Il conflitto mediorientale visto dal finestrino
Nei cinema italiani dal 12 maggio, il film Free Zone, di Amos Gitai, è un pianto sconsolato e dolce. Un pianto di donne, ma non solo, in lutto per una pace apparentemente non lontana eppure ostinatamente e ottusamente ricacciata indietro. Come un'utopia che non può aver casa tra gli uomini. Che proprio per questo rimangono senza casa.
Straziata da un amore deluso, Rebecca (l’attrice Natalie Portman) piange a dirotto, in primo piano, per una lunga serie di minuti.
Fuori dall’auto il cielo partecipa imperlando di gocce il finestrino. Il duplice pianto è accompagnato da una voce femminile che interpreta un canto tradizionale della Pasqua ebraica. Il pubblico italiano non può che riconoscervi la matrice di Alla fiera dell’Est di Angelo Branduardi.

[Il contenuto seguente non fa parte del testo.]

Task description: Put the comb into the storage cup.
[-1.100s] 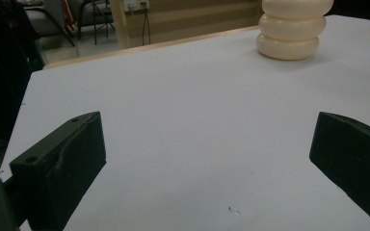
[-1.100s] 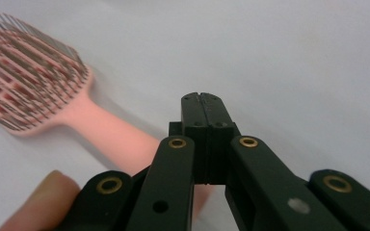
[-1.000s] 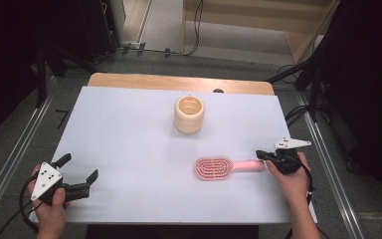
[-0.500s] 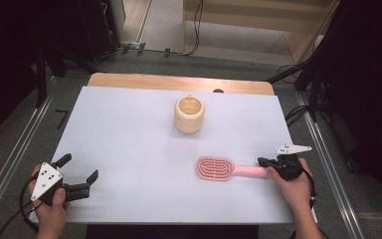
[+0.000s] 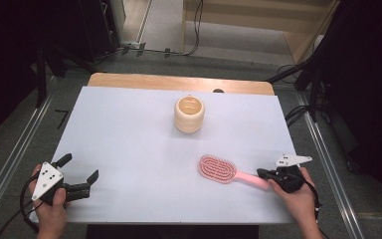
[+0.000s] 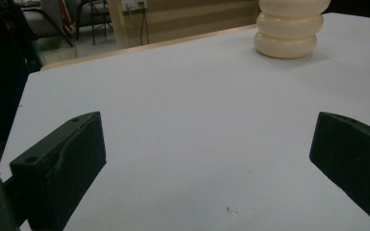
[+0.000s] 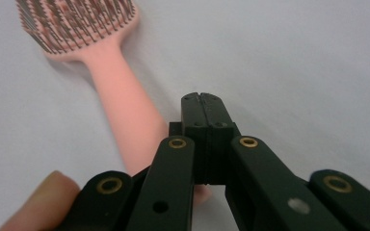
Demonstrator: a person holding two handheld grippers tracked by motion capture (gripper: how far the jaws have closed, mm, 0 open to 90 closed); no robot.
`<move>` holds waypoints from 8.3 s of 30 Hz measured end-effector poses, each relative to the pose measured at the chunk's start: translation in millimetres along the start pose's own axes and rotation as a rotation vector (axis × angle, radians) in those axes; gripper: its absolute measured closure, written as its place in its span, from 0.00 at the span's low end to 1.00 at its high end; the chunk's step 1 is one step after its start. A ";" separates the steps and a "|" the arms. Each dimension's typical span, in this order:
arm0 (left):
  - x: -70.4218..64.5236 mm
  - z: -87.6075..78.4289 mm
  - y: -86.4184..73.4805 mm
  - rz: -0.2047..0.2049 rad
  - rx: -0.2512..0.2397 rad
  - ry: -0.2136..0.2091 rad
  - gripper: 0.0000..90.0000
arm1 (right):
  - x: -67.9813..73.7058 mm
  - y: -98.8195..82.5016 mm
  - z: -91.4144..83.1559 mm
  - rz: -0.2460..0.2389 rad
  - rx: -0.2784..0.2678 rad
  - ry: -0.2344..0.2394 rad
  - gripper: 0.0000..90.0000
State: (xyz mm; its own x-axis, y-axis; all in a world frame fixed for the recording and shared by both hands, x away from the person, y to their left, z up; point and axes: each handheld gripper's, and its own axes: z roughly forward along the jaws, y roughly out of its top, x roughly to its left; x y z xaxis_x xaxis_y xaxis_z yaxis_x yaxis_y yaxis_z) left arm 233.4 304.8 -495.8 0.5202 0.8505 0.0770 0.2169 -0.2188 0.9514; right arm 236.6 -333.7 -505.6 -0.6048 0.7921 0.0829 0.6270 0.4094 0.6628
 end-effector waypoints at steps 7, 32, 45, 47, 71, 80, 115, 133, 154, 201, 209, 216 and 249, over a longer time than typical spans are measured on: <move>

Qui, però, al posto del topolino c’è l’agnello. Ed è – oltre all’acqua – il primo rimando simbolico religioso della pellicola. La nenia culmina con l’agnello che si chiede quando avrà fine il perenne circolo di violenza e sopraffazione di cui anche lui è vittima.
La donna abbassa il finestrino e i suoni esterni lasciano intuire che siamo a Gerusalemme. Ma quasi senza entrarvi, la città di Sion esce subito di scena. La giovane s’asciuga le lacrime, appare finalmente bella e chiede alla donna al volante di portarla via di lì. Hanna la tassista (l’attrice Hana Laszlo che per questa interpretazione ha vinto a Cannes 2005 il premio per la migliore interprete femminile) accetta malvolentieri di portarla dove è diretta: la Free Zone, zona franca al confine tra Giordania, Siria, Iraq e Arabia Saudita dove si commercia di tutto. La donna va, per conto del marito, a incassare 30 mila dollari da un creditore. Lì incontreranno la terza protagonista: l’araba Leila (la palestinese di nazionalità israeliana Hiam Abbass).
Non sveleremo il resto della trama, in verità alquanto scarna. La narrazione è quasi un racconto stenografico. Non conquista per la fotografia o per la colonna sonora: le musiche sono quasi assenti e i cieli sempre grigi. Solo la scena centrale è gratificata dall’azzurro.
Il regista ci conduce per mano in quest’angolo di mondo quasi senza uscire dall’automobile, l’involucro metallico in cui le tre donne si incontrano, scontrano e misurano. Fuori, gli uomini stanno come in un grande acquario. Uomini – tutti tranne uno, l’unico che prenda veramente la parola – che fanno e subiscono la guerra, che si rassegnano a odiare e allarmarsi, che sembrano non avere molto da dire, con i loro sentimenti rozzi quasi fossero dei Prigioni michelangioleschi incapaci d’essere creativi, di liberare l’umano dalle sue zavorre.
Le tre donne li guardano attonite e amareggiate. Li compiangono perché li sanno vittime anch’essi. Vittime della guerra, l’unica cosa certa e duratura in Israele, come dice Moshe, il marito di Hanna.
L’ultima scena del film propone uno scarto narrativo troppo repentino per essere fino in fondo convincente. Un finale in qualche modo aperto in cui torna il canto dell’agnello e la domanda: «Io non so più chi sono. Quando finirà tutto questo circolo vizioso di odio e sopraffazione?».
Free Zone è il primo film israeliano ad essere stato girato in Giordania.
Lo abbiamo visto in lingua originale (inglese, ebraico e arabo), sottotitolato in italiano.